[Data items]
Content starts

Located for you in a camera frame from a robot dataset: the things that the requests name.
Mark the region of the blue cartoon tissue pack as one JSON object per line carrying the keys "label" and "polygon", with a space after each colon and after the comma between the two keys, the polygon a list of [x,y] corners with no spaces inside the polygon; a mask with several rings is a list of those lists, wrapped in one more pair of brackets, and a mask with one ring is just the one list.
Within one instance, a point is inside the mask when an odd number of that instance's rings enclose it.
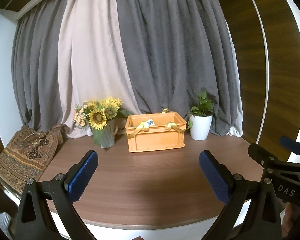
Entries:
{"label": "blue cartoon tissue pack", "polygon": [[155,123],[154,123],[153,119],[148,119],[148,120],[146,121],[146,123],[147,123],[149,126],[155,126]]}

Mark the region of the brown patterned fabric bag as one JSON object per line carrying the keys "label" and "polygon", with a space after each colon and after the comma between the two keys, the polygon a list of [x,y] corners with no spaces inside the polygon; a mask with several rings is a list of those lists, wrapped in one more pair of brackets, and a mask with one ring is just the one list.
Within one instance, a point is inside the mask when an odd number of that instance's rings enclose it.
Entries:
{"label": "brown patterned fabric bag", "polygon": [[0,153],[0,182],[21,197],[26,181],[40,179],[64,142],[65,125],[56,125],[47,132],[29,127],[17,131]]}

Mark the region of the grey ribbed vase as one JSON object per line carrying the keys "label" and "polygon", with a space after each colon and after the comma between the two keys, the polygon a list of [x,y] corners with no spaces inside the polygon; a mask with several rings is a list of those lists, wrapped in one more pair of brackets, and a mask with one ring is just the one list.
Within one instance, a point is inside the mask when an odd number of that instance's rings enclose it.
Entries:
{"label": "grey ribbed vase", "polygon": [[117,133],[117,126],[115,120],[110,120],[103,130],[103,134],[100,138],[101,148],[110,148],[114,146],[115,134]]}

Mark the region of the white plant pot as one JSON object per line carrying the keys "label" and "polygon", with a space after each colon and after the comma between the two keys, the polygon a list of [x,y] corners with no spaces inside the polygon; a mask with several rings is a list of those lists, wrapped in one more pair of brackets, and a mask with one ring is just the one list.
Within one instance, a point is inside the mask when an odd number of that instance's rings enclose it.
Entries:
{"label": "white plant pot", "polygon": [[190,135],[194,140],[205,140],[209,134],[212,116],[195,116],[190,115]]}

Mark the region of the sunflower bouquet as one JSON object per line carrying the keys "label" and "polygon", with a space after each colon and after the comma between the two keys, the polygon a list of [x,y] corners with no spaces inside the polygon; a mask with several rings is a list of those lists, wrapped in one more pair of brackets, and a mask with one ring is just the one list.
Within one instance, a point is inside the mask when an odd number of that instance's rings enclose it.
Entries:
{"label": "sunflower bouquet", "polygon": [[94,143],[100,147],[100,138],[103,130],[110,120],[126,118],[133,113],[123,107],[123,102],[119,98],[112,96],[97,100],[83,102],[83,105],[74,107],[73,122],[75,126],[84,129],[89,128],[93,134]]}

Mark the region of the green leafy plant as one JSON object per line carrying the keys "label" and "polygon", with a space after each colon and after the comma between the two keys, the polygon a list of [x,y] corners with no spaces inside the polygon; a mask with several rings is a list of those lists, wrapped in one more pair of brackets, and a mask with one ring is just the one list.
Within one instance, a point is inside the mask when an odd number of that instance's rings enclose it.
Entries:
{"label": "green leafy plant", "polygon": [[198,117],[208,117],[213,116],[215,113],[213,102],[208,98],[207,91],[202,91],[197,94],[198,104],[192,106],[190,109],[190,117],[187,122],[187,129],[191,129],[193,126],[193,121],[191,120],[191,116],[198,116]]}

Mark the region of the orange plastic crate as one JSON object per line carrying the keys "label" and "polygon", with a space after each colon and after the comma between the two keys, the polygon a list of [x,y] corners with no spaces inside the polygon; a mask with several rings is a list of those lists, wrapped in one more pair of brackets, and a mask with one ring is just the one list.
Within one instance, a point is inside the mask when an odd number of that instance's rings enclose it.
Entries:
{"label": "orange plastic crate", "polygon": [[[155,126],[149,126],[148,119],[153,119]],[[132,153],[185,146],[186,121],[177,112],[130,115],[125,128],[128,150]]]}

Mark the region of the pale pink curtain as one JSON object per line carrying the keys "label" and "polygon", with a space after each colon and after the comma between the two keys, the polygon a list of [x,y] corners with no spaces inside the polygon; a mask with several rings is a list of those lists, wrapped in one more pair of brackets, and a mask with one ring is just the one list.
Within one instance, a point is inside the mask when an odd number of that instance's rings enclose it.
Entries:
{"label": "pale pink curtain", "polygon": [[58,85],[67,135],[91,135],[74,125],[75,105],[109,96],[140,110],[121,42],[117,0],[68,0],[58,39]]}

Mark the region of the grey curtain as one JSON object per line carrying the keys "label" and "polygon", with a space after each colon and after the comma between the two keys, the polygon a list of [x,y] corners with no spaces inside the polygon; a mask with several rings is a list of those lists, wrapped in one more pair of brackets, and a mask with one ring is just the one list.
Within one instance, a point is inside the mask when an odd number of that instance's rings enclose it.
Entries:
{"label": "grey curtain", "polygon": [[[68,0],[43,0],[18,22],[12,54],[25,126],[62,124],[58,39]],[[187,116],[207,91],[210,132],[241,137],[243,111],[234,45],[218,0],[117,0],[123,52],[139,114]]]}

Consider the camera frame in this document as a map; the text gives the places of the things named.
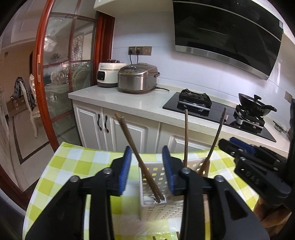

Content ends

Brief >>
The pictures in the entries above should be left out; all else must be copied exactly.

Solution for this task >>
Located for you in a camera frame from a robot dataset: the things that the requests name.
Mark the region of the blue cartoon tissue pack as one JSON object per line carrying the keys "label" and "polygon", with a space after each colon and after the comma between the two keys, the polygon a list of [x,y] corners with no spaces inside the polygon; a mask with several rings is a list of those lists, wrapped in one more pair of brackets, and a mask with one ring is just the one list.
Within one instance, a point is inside the mask when an odd number of that instance's rings enclose it.
Entries:
{"label": "blue cartoon tissue pack", "polygon": [[155,123],[154,123],[153,119],[148,119],[148,120],[146,121],[146,123],[147,123],[149,126],[155,126]]}

Mark the region of the brown patterned fabric bag as one JSON object per line carrying the keys "label" and "polygon", with a space after each colon and after the comma between the two keys, the polygon a list of [x,y] corners with no spaces inside the polygon; a mask with several rings is a list of those lists, wrapped in one more pair of brackets, and a mask with one ring is just the one list.
Within one instance, a point is inside the mask when an odd number of that instance's rings enclose it.
Entries:
{"label": "brown patterned fabric bag", "polygon": [[0,153],[0,182],[21,197],[26,181],[40,179],[64,142],[65,125],[56,125],[47,132],[29,127],[17,131]]}

Mark the region of the grey ribbed vase as one JSON object per line carrying the keys "label" and "polygon", with a space after each colon and after the comma between the two keys, the polygon a list of [x,y] corners with no spaces inside the polygon; a mask with several rings is a list of those lists, wrapped in one more pair of brackets, and a mask with one ring is just the one list.
Within one instance, a point is inside the mask when an odd number of that instance's rings enclose it.
Entries:
{"label": "grey ribbed vase", "polygon": [[117,133],[117,126],[115,120],[110,120],[103,130],[103,134],[100,138],[101,148],[110,148],[114,146],[115,134]]}

Mark the region of the white plant pot as one JSON object per line carrying the keys "label" and "polygon", with a space after each colon and after the comma between the two keys, the polygon a list of [x,y] corners with no spaces inside the polygon; a mask with several rings is a list of those lists, wrapped in one more pair of brackets, and a mask with one ring is just the one list.
Within one instance, a point is inside the mask when an odd number of that instance's rings enclose it.
Entries:
{"label": "white plant pot", "polygon": [[190,135],[194,140],[205,140],[209,134],[212,116],[195,116],[190,115]]}

Mark the region of the sunflower bouquet as one JSON object per line carrying the keys "label" and "polygon", with a space after each colon and after the comma between the two keys, the polygon a list of [x,y] corners with no spaces inside the polygon; a mask with several rings is a list of those lists, wrapped in one more pair of brackets, and a mask with one ring is just the one list.
Within one instance, a point is inside the mask when an odd number of that instance's rings enclose it.
Entries:
{"label": "sunflower bouquet", "polygon": [[94,143],[100,147],[100,138],[103,130],[110,120],[126,118],[133,113],[123,107],[123,102],[119,98],[112,96],[97,100],[83,102],[83,105],[74,107],[73,122],[75,126],[84,129],[89,128],[93,134]]}

Mark the region of the green leafy plant as one JSON object per line carrying the keys "label" and "polygon", with a space after each colon and after the comma between the two keys, the polygon a list of [x,y] corners with no spaces inside the polygon; a mask with several rings is a list of those lists, wrapped in one more pair of brackets, and a mask with one ring is just the one list.
Within one instance, a point is inside the mask when an odd number of that instance's rings enclose it.
Entries:
{"label": "green leafy plant", "polygon": [[198,117],[208,117],[213,116],[215,113],[213,102],[208,98],[207,91],[202,91],[197,94],[198,104],[192,106],[190,109],[190,117],[187,122],[187,129],[191,129],[193,126],[193,121],[191,120],[191,116],[198,116]]}

Mark the region of the orange plastic crate as one JSON object per line carrying the keys "label" and "polygon", with a space after each colon and after the comma between the two keys, the polygon a list of [x,y] corners with no spaces inside the polygon; a mask with several rings is a list of those lists, wrapped in one more pair of brackets, and a mask with one ring is just the one list.
Within one instance, a point is inside the mask when an odd number of that instance's rings enclose it.
Entries:
{"label": "orange plastic crate", "polygon": [[[155,126],[149,126],[148,119],[153,119]],[[132,153],[185,146],[186,121],[177,112],[130,115],[125,128],[128,150]]]}

Mark the region of the pale pink curtain as one JSON object per line carrying the keys "label" and "polygon", with a space after each colon and after the comma between the two keys, the polygon a list of [x,y] corners with no spaces inside the polygon; a mask with several rings is a list of those lists, wrapped in one more pair of brackets, and a mask with one ring is just the one list.
Within one instance, a point is inside the mask when an odd number of that instance's rings enclose it.
Entries:
{"label": "pale pink curtain", "polygon": [[58,85],[67,135],[91,135],[74,125],[75,105],[109,96],[140,110],[121,42],[117,0],[68,0],[58,39]]}

Mark the region of the grey curtain as one JSON object per line carrying the keys "label" and "polygon", with a space after each colon and after the comma between the two keys, the polygon a list of [x,y] corners with no spaces inside the polygon; a mask with several rings is a list of those lists, wrapped in one more pair of brackets, and a mask with one ring is just the one list.
Within one instance, a point is inside the mask when an odd number of that instance's rings enclose it.
Entries:
{"label": "grey curtain", "polygon": [[[68,0],[43,0],[18,22],[12,54],[25,126],[62,124],[58,39]],[[187,116],[207,91],[210,132],[241,137],[243,111],[234,45],[218,0],[117,0],[123,52],[139,114]]]}

Consider the camera frame in this document as a map; the text gives the places of the things named.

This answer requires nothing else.